FAQ
How to debug a branch predictor?
You can debug by having a very short GHR (3 bits or 4 bits ) something like that and print out all the PHT entries (8 or 16 entries)
and then check how 2 bit counters and GHR are all updated.
Where do we put the following message?
if (KNOB_DEBUG_PRINT.Value()) {
cout << "ID_STAGE OP " << op->inst_id << " is scheduled at cycle " << cycle_count << endl; }
When we insert ops into the scheduler or when instructions are removed from the scheduler?
When instructions are removed from the scheduler.
Description says that "
Add the following code where an op is scheduled. (an instruction will be executed at the following cycle)
(An in order processor should print out these messages in order.)
"
Will there be any pipeline modifications in the later assignment?
In the 3rd assignment, you will add a memory system which is independent from your current pipeline code. You need to add thread id feature to SMT but that does not require significant changes in your data structure.
I'm not maintaining the valid bit in the register file that you provided for programming assignment #1. Is it OK?
Yes, we will not check any register valid bit for grading.

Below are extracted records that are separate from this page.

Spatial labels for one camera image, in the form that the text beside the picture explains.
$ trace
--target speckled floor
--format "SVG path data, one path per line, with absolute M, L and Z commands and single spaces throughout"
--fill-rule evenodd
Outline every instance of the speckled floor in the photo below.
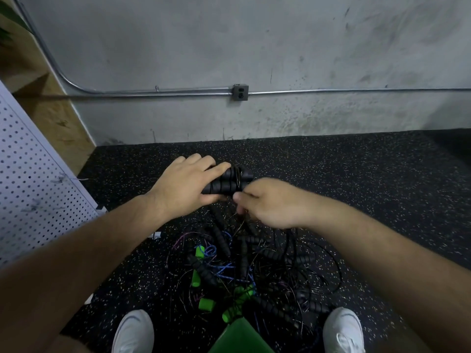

In a given time, can more than KNOB_ISSUE_WIDTH instructions inside
EX stage? e.g.) KNOB_ISSUE_WIDTH is 3. At cycle 1, 3 instructions are started to be executed with a latency 2. Can the processor execute 3 more instructions at cycle 2?
Because we assume there are enough functional units, yes.
What is the maximum value of KNOB_GHR_LENGTH?
Since 2^(KNOB_GHR_LENGTH)*2 bit will be the size of g-share branch predictor, any branch predictor which would have more than 1MB is very unpractical due to power and space overhead. Hence, you can assume that the maximum GHR_LENGTH is 32 bits.
FE latch already has one instruction and KNOB_ISSUE_WIDTH is 4. Can the processor fetch 3 more instructions or does it stall at that moment?
The processor can fetch 3 more instructions at that cycle.
Rob is full but FE latch has a space. Can the processor fetch more instructions until FE latch is full or should it stop fetching at that moment?
The processor checks rob space at decode/issue stage. Hence, the processor can fetch instructions until FE latch is full.
Can we send more instructions into EX latch or MEM latch then
ISSUE_WIDTH?
Yes, for this assignment, you do not really need to maintain EX latch and MEM latch. But you need to maintain FE latch correctly although we do not check the content of FE latch.
What if more than ISSUE_WIDTH instructions are finished due to different execution latency. Can all instructions broadcast the results?
Yes, we assume there are enough broadcast by-pass network.
Do we have to generate the exact IPC values?
There are some flexibilities in your design choices. Hence, we will give a full credit if your IPC is within a certain range.
When does the processor insert instructions inside the scheduler and when does it remove instructions?
We remove instructions from the scheduler when an instruction finishes its execution.
When an instruction is removed, the processor insert an instruction into the scheduler at the same cycle.
Can we fetch instructions after a branch if a branch is correctly predicted ?
This is a very good question. To simplify the homework,
we assume that the processor fetch instructions after a branch if a branch is correctly predicted at the following cycle.
Of course, the processor should not fetch more than KNOB_ISSUE_WIDTH number of instructions.
If a branch is mispredicted, the processor should not fetch instructions after the mispredicted branch.
In a real hardware, the processor can fetch instructions if a branch is not taken.
Typically the processor brings a cache block so it can fetch instructions from the same cache block.
However, we do not model that behavior in the simulator. If a processor has very aggressive I-cache or trace-cache mechanism, it can fetch instructions across branches.
How can we know a branch's direction?
Op->actually_taken (1:taken 0: not taken)
Will you check pipeline latches to grade our homework?
No, this time we do not check pipeline latches. So you can modify pipeline latches or you do not have to use them if you prefer other data structures.
When does a store instruction actually write a value to the memory system? The Ex stage or the WB stage?
Store instructions can change architectural states. So, a processor must send the store value into the memory system when an instruction is ready to retire. Hence, we model such that a store instruction write a result in the WB stage. However, the store instruction should check data cache or miss in the EX stage. Hence, as a simulator's view point, both load and store instructions are equally handled in the EX stage. We do not add additional timing delay for store instruction in the commit stage. Note that
in the programming assignment #2, all dcache accesses are cache hit and in the programming assignment #3, you will implement the cache and memory system.
Do we need to check memory dependences?
For the assignments, we assume that we have a perfect memory dependence predictor.
When should the processor update the register file?
It should update the register file at the commit stage. Note that there are data forwarding logic in the pipeline. We do not check the register valid bits to grade.
Do we need to collect control hazard and data hazard for this assignment?
No, we will not use these stats for grading.